Use cases: security-sensitive workloads and BYOL (bring-your-own-license) scenarios → Dedicated options.

EC2 Metadata & IMDSv2

Metadata endpoint:

http://169.254.169.254/latest/meta-data/

Used for instance details, IAM role temporary credentials, network info. IMDSv2 is recommended/required for improved security (session-oriented requests).

EC2 Lifecycle (States)

States: pending → running → stopping → stopped → terminated

Stop vs Terminate vs Hibernate:

  • Stop — instance shuts down, you can restart
  • Terminate — instance deleted permanently
  • Hibernate — saves RAM state for faster resume

Automation & Customization

  • User Data — bootstrap scripts run at launch (install packages, configure services).
  • EC2 Image Builder — automate AMI creation and hardening.
  • Terraform / CloudFormation — manage EC2 via Infrastructure as Code.
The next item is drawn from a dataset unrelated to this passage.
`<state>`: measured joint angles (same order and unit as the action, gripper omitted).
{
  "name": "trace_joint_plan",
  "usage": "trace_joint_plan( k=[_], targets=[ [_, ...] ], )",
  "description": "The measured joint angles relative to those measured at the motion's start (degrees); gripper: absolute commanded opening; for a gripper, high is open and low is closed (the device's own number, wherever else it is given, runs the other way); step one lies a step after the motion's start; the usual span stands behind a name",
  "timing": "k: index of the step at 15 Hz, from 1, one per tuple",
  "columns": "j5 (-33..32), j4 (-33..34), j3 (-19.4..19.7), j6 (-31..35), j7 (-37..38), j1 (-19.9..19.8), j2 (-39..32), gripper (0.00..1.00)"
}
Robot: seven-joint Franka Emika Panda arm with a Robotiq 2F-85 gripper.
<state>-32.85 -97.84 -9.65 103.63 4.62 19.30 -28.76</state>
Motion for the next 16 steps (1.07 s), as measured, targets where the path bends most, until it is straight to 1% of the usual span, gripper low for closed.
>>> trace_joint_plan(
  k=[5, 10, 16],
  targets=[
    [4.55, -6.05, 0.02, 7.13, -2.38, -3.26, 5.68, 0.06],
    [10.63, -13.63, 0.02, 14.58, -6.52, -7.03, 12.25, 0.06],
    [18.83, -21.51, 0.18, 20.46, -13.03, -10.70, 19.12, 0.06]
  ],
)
EC2 Billing Traps — Watch Out

  • EBS volumes continue billing even after an instance is stopped (detach/delete if not needed).
  • Unused Elastic IPs may incur charges.
  • Snapshots stored in S3 are billed separately.
  • Inter-AZ data transfer is charged (watch cross-AZ traffic).

Default EC2 Limits (Per Region)

Common default quotas (may vary by account and region):

  • Running On-Demand Instances: default ~20 instances per region (across families).
  • Spot Instances: default ~20 spot instances per region.
  • Dedicated hosts/instances have separate (lower) limits.

Connecting to EC2 — Common Tools

1. MobaXterm

Open → New session → Remote host (Public IP) → Select SSH → Use private key → connect as ubuntu or ec2-user.

2. PuTTY

Convert PEM → PPK (PuTTYgen), open PuTTY → Hostname = Public IP → Connection → SSH → Auth → browse PPK → Login as ubuntu / ec2-user.

3. Git Bash

Open terminal at key location, use SSH commands copied from AWS Console → connect directly.

4. VS Code (Remote - SSH)

Install Remote-SSH extension → add host in SSH config → open remote window → edit files remotely.

Author: Subramanian M. — Cloud & DevOps practical notes and interview-ready reference.